[dropcaps style=’2′]Microsoft shipped its next-generation business OS, Windows 2000, to vendors and hardware manufacturers beginning last Wednesday. It has been one long, strange trip to the final codebase (fraught with delays and strategy shifts from Microsoft) but after our in-depth examination is conducted of this new OS, we are saying it’s definitely worth the wait.[/dropcaps]
For any size of business, Windows 2000 has the proper stuff, each as a personal computer, business workstation and as a server. It’s stable, straightforward to set up, and packs in enough new options to form it as a vital upgrade from Windows NT 4.0. It’s even easier to run on most laptops (an area that NT 4.0 fell short). Windows 2000’s dizzying array of recent server tools can keep larger businesses busy deciding which of them to deploy, and therefore the server is refined enough to create it definitely worth the additional effort.

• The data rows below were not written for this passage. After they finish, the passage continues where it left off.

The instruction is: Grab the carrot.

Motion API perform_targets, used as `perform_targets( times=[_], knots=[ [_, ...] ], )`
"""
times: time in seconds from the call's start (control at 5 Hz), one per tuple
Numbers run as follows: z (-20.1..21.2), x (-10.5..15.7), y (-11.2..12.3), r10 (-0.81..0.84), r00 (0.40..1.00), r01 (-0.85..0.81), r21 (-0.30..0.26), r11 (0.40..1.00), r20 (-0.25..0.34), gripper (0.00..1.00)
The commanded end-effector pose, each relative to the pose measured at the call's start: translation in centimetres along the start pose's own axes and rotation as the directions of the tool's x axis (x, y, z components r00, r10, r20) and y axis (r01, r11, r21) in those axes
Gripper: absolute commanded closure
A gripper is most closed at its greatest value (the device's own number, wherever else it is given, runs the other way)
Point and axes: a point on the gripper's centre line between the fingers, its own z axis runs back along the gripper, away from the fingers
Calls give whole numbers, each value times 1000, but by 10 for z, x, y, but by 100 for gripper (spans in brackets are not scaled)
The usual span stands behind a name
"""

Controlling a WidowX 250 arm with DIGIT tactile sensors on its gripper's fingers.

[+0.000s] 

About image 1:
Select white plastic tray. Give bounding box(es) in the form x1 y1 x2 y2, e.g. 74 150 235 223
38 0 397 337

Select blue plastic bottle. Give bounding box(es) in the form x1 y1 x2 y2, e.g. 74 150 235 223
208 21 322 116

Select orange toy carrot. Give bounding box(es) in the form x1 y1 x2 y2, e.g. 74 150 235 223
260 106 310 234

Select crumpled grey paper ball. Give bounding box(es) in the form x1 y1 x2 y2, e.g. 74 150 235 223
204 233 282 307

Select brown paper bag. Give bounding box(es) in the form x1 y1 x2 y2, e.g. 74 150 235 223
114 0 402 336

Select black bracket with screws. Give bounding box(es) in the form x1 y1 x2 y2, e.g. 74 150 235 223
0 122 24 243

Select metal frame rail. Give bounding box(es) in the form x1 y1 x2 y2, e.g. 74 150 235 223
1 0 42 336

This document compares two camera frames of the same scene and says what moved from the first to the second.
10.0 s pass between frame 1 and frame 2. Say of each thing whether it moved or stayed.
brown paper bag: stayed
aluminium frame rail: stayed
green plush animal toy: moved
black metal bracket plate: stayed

Windows 2000 is not for everybody, however. If you would like a replacement OS for game play or browsing the world wide web, you will be more contented with Windows Millennium Edition, the Windows 98 replacement due out the last half of next year. But if Windows 2000 is for you and you aren’t interested in a consumer focused product, you still have a wait of a handful of months to get your hands on a copy. If Microsoft does not run into any snags, the boxed version of Windows 2000 should hit store shelves and begin shipping with PCs on February 17, 2000, two months later than Microsoft had originally promised.